In documents from the 16th century, the region is known under the name "Okotskaya Zemlyetsa", which was a fief, where at that time the owners of the Murzy Isherimovs, with the main settlement "Old Okokh" (Shircha-Aukh).

After the end of the Caucasian War, Aukh was incorporated into the Khasavyurt district of the Terek Oblast. The rest Chechen-Ingush territories of the Terek region (Terek Oblast) also entered. According to the census of 1897 about 20 thousand Aukh-Chechens lived in the Khasavyurt district.

As a result of the annexation of the Khasavyurt district to Dagestan, thousands of Aukh people turned out to be artificially cut off from their fellow tribesmen of the remaining Chechens, which negatively affected the further development of Aukh. The accession of Aukh lands by Dagestan was hidden for a long time.

When they learned about the joining of the district to the DASSR, Aukh leaders and ordinary people strongly opposed joining. After that, the pursuit of the Aukh workers began. The repression primarily affected the clergy and former "commanders" and "partisans", and then covered a wide range of people.

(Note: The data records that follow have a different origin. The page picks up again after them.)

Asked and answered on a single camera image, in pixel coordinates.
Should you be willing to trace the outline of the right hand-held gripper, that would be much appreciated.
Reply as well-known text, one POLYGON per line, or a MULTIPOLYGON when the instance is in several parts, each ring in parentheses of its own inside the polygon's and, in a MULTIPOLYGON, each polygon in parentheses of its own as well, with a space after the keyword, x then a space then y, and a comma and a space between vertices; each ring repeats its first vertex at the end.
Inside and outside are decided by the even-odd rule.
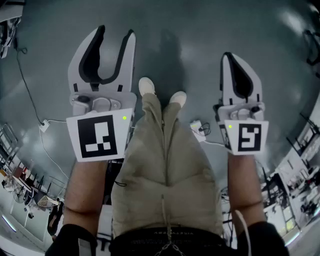
POLYGON ((213 109, 225 148, 235 156, 261 153, 269 122, 264 120, 262 82, 257 73, 238 55, 225 52, 220 61, 220 90, 223 105, 213 109))

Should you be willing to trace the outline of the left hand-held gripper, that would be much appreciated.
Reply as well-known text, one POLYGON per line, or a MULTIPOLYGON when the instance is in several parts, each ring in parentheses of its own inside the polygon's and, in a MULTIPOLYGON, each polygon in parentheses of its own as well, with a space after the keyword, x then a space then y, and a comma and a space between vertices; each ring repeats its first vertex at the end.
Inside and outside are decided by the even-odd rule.
POLYGON ((102 80, 98 70, 104 33, 104 25, 94 29, 80 43, 68 67, 69 88, 75 93, 70 96, 73 116, 66 124, 78 162, 122 159, 130 140, 137 102, 130 92, 136 35, 132 29, 128 31, 113 75, 102 80))

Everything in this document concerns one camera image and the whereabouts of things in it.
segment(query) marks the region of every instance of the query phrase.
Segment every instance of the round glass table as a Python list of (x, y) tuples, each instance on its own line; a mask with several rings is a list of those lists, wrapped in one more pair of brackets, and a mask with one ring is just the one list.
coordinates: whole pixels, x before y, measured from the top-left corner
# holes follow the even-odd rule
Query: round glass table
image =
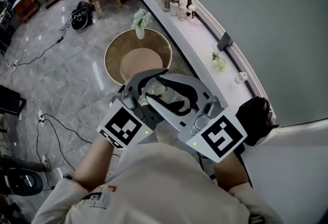
[(154, 68), (169, 68), (172, 48), (159, 32), (145, 29), (144, 39), (138, 39), (135, 30), (121, 33), (108, 45), (105, 68), (109, 77), (123, 85), (135, 73)]

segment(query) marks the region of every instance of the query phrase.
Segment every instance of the white vase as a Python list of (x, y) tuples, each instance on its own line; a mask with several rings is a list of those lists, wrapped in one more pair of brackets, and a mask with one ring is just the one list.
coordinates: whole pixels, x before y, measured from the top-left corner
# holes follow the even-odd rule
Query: white vase
[(136, 28), (135, 29), (135, 33), (136, 33), (138, 39), (140, 39), (140, 40), (144, 39), (144, 37), (145, 37), (145, 30), (144, 30), (144, 28)]

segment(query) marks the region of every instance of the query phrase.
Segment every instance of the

In 1943, the Aukh District was established in the foothill area of the Khasavyurt district, taking into account the ethnic composition of the population. It was supposed to take into account the needs of the national development of the population, open schools with teaching in their native language, and establish a seal. Aukh district de jure became an administrative-territorial unit of Dagestan.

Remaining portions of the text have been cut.